WORK REQUIRED: Print exactly the lines starting at the one that contains "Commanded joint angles" and ending at the last line of the listing below.

COLLECTED MATERIAL:

————

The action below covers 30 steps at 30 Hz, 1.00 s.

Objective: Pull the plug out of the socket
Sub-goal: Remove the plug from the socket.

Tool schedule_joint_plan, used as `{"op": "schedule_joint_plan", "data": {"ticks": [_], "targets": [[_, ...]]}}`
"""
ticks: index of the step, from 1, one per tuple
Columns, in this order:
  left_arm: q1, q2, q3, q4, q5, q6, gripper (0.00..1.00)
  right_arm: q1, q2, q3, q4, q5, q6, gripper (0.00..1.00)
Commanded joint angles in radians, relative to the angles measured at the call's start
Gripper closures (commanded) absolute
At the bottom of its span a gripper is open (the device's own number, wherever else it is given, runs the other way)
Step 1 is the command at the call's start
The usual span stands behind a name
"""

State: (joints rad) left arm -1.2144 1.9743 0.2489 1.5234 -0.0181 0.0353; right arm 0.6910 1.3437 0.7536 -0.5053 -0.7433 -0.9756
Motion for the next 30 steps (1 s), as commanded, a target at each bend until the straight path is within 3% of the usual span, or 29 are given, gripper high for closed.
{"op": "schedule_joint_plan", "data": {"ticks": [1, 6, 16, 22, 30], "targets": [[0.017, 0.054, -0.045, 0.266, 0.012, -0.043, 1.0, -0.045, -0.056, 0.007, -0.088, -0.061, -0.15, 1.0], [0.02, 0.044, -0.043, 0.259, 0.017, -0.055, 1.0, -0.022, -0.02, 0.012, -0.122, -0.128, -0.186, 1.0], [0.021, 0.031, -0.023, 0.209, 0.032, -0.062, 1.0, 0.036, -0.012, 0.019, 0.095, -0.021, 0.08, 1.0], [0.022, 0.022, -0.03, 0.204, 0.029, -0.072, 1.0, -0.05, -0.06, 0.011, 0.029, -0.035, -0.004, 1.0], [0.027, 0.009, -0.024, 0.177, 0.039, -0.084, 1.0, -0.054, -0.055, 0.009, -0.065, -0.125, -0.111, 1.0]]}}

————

EXERCISE RESULT:
Commanded joint angles in radians, relative to the angles measured at the call's start
Gripper closures (commanded) absolute
At the bottom of its span a gripper is open (the device's own number, wherever else it is given, runs the other way)
Step 1 is the command at the call's start
The usual span stands behind a name
"""

State: (joints rad) left arm -1.2144 1.9743 0.2489 1.5234 -0.0181 0.0353; right arm 0.6910 1.3437 0.7536 -0.5053 -0.7433 -0.9756
Motion for the next 30 steps (1 s), as commanded, a target at each bend until the straight path is within 3% of the usual span, or 29 are given, gripper high for closed.
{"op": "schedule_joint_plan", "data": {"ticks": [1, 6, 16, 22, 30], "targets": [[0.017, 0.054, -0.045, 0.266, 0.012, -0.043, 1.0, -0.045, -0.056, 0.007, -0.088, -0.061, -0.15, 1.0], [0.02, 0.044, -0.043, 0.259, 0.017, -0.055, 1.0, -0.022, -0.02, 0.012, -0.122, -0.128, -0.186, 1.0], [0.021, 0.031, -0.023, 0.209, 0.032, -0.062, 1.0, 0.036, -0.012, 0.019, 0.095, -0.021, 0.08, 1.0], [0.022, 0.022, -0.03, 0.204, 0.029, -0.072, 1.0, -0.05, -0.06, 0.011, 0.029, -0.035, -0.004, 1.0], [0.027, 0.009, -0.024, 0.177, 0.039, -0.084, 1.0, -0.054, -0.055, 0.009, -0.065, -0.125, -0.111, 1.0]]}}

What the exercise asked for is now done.